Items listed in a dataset
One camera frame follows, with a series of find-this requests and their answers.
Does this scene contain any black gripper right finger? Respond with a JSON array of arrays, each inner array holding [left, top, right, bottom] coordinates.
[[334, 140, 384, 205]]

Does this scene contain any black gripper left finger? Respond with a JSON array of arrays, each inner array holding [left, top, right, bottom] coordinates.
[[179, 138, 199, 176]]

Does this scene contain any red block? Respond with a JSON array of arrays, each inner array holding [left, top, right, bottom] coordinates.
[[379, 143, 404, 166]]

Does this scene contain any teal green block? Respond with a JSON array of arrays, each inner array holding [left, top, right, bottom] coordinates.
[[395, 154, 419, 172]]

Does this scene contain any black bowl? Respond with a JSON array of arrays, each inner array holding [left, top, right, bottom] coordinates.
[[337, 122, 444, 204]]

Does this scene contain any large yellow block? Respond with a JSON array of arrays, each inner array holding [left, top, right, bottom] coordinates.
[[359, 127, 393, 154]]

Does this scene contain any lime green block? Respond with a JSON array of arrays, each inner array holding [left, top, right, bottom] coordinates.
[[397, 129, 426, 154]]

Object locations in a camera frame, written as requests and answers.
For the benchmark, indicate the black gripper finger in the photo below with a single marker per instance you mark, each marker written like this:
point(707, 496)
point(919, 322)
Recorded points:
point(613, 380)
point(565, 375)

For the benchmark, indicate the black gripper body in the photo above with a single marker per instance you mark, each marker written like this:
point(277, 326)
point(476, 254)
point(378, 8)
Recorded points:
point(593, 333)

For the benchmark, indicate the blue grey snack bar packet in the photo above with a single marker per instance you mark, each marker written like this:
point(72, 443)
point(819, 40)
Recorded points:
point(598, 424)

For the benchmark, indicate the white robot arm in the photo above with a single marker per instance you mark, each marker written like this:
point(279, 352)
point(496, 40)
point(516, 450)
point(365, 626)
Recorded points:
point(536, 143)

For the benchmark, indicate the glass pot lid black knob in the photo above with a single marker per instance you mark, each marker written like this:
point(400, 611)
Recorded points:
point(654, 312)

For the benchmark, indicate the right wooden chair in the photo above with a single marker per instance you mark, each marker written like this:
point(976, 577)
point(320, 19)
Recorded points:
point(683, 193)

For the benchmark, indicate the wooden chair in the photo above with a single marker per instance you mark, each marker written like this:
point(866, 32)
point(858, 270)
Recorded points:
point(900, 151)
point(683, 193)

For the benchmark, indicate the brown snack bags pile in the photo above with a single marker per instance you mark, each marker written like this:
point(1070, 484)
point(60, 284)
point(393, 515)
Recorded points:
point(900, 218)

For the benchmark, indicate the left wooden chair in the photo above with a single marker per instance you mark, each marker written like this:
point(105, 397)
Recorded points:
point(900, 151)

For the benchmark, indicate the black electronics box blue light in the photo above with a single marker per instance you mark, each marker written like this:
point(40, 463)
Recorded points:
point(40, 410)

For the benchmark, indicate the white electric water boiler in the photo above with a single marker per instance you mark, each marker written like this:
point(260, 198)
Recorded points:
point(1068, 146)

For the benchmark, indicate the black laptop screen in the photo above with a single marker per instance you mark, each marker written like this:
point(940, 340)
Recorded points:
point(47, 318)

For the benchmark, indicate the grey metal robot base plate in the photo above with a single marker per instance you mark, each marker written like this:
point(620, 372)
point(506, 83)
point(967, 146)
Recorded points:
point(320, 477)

EXERCISE OBJECTIVE
The answer must consist of every line in the records above that contains the word "wooden".

RESPONSE TO THE EXERCISE
For the benchmark, indicate the right wooden chair in the photo above with a single marker per instance you mark, each marker written like this:
For the benchmark, indicate the wooden chair in the photo above with a single marker per instance you mark, each marker written like this:
For the benchmark, indicate the left wooden chair in the photo above with a single marker per instance you mark, each marker written like this:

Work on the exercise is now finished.